Problem statement -> Where in the data below does the word "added" appear? Copy each line that holds it.

Data excerpts ->
- Opening Delimiter -
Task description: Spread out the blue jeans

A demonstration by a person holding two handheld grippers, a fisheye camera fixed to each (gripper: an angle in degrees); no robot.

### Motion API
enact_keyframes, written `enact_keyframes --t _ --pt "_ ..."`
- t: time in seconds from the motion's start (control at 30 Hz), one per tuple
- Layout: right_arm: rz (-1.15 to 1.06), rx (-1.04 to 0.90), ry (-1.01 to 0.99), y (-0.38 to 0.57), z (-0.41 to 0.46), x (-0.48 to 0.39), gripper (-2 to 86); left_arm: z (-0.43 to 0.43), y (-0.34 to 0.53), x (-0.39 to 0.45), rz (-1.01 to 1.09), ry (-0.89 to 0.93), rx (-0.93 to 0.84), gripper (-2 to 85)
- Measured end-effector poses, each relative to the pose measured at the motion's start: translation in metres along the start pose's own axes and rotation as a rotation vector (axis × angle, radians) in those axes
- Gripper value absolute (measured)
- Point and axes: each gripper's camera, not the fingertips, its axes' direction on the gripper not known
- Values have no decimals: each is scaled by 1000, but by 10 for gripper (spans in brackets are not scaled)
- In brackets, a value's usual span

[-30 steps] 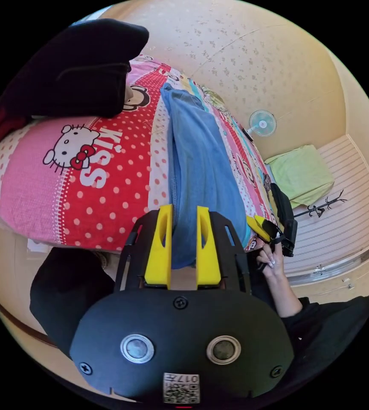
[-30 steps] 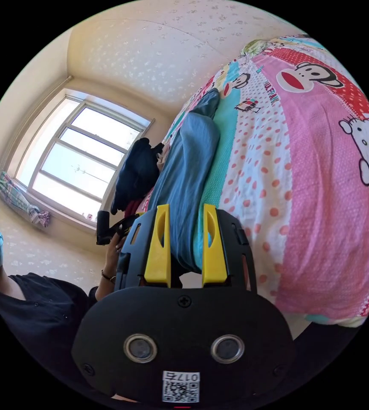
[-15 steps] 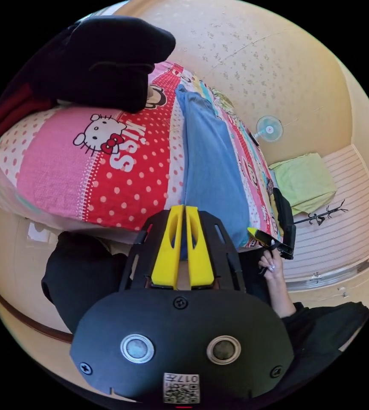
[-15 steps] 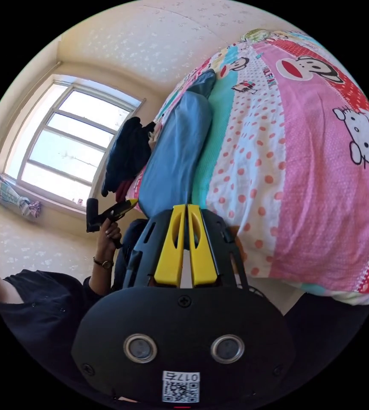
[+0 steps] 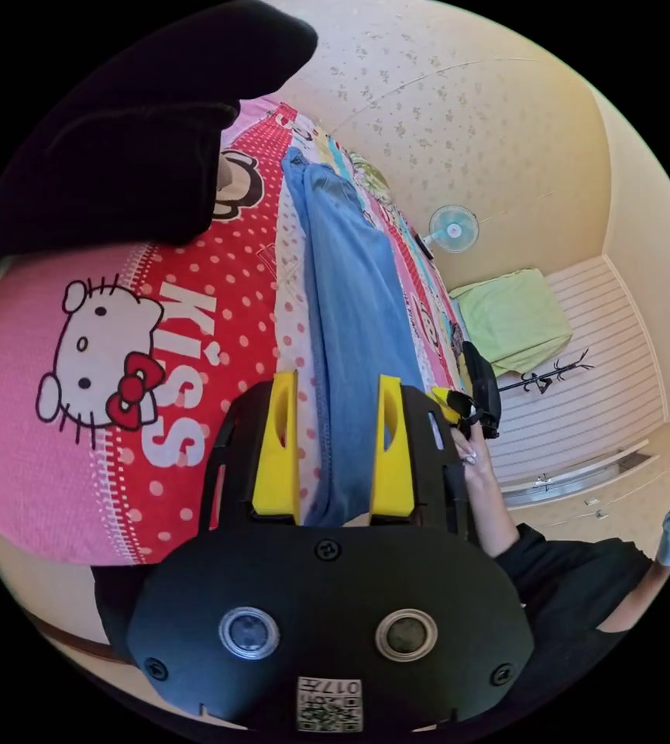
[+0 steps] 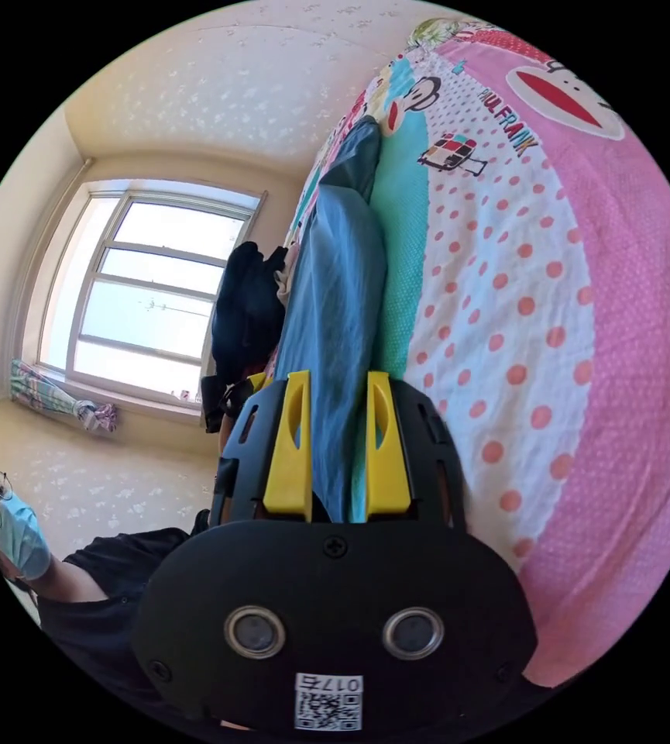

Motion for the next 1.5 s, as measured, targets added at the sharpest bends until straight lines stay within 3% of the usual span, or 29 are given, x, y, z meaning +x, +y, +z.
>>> enact_keyframes --t 0.13,0.33,0.43,0.5,0.63,0.83,1.07,1.23,1.5 --pt "-66 -30 -3 21 -3 -25 114 -10 29 5 -5 67 -9 128" --pt "-39 -2 -32 44 -4 -30 71 -18 44 5 -41 27 25 76" --pt "-46 -68 -70 38 1 -37 46 -21 42 -1 -75 123 -42 18" --pt "-55 -94 -91 42 -4 -42 35 -22 52 -4 -89 321 -126 5" --pt "-138 -103 -332 81 -36 -67 20 -53 87 19 -30 523 -119 -2" --pt "-412 12 -581 154 -128 -158 12 -152 139 131 286 780 9 -5" --pt "-901 115 -681 187 -246 -352 9 -270 149 337 780 797 126 -6" --pt "-1047 215 -567 197 -300 -458 9 -315 140 418 850 719 266 -6" --pt "-723 306 -85 82 -273 -443 8 -209 -1 379 440 615 148 -6"
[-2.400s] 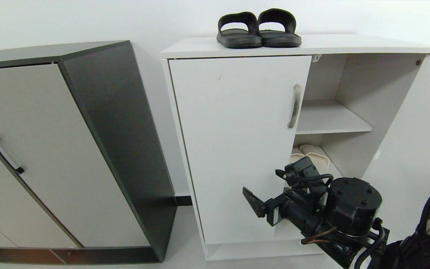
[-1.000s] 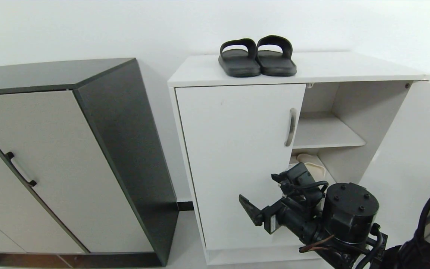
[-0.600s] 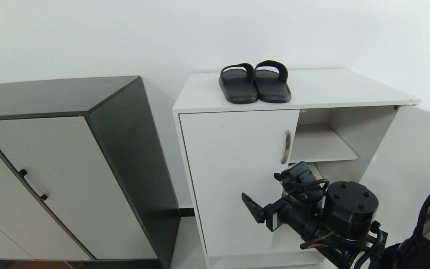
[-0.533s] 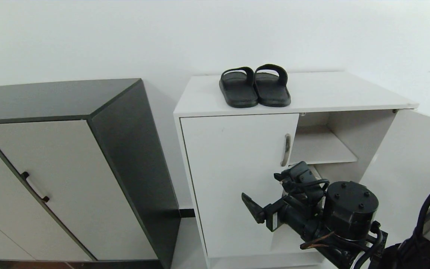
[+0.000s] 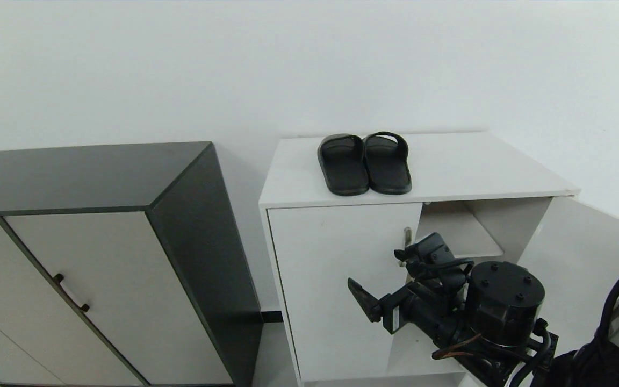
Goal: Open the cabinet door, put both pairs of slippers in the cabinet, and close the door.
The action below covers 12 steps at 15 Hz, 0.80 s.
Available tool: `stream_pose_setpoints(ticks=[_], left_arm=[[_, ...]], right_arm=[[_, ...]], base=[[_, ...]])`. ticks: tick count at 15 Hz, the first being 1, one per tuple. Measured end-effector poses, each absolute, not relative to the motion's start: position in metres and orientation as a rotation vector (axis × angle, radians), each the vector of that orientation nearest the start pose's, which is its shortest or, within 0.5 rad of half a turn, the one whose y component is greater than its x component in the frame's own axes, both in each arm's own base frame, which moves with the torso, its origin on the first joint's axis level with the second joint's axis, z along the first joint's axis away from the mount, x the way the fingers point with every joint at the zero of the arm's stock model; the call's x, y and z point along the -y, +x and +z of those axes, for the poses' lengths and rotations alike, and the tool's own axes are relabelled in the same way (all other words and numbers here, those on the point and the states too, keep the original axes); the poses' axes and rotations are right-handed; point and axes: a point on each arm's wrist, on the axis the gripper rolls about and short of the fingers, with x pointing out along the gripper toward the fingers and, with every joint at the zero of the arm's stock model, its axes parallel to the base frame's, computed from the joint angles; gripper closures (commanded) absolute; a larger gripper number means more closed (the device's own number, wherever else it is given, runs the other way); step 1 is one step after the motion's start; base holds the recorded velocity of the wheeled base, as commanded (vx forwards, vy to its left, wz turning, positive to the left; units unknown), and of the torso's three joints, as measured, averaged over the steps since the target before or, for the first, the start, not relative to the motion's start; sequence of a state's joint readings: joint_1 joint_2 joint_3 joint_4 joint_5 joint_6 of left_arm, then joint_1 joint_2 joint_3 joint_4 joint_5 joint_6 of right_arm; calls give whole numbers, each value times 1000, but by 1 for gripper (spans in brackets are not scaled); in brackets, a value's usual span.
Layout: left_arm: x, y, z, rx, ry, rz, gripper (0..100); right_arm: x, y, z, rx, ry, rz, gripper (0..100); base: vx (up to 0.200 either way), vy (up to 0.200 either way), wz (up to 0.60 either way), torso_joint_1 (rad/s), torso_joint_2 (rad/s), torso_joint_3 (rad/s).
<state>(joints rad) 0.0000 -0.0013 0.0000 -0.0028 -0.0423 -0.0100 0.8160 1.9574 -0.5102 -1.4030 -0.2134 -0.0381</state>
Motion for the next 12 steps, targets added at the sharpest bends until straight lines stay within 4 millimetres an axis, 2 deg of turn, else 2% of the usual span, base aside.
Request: stream_pose_setpoints(ticks=[9, 12], left_arm=[[1, -23, 76, 4, -10, -42, 100], [1, -23, 76, 4, -9, -42, 100]], right_arm=[[-225, 215, 106, -19, -112, 605, 0], [-227, 218, 111, 35, -156, 548, 0]], base=[[0, 0, 0, 237, -537, -306], [0, 0, 0, 71, -149, -82]])
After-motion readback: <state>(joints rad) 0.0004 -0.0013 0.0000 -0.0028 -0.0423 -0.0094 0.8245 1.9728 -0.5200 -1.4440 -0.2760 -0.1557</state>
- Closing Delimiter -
The completed task ->
Motion for the next 1.5 s, as measured, targets added at the sharpest bends until straight lines stay within 3% of the usual span, or 29 are given, x, y, z meaning +x, +y, +z.
Motion for the next 12 steps, targets added at the sharpest bends until straight lines stay within 4 millimetres an axis, 2 deg of turn, else 2% of the usual span, base aside.

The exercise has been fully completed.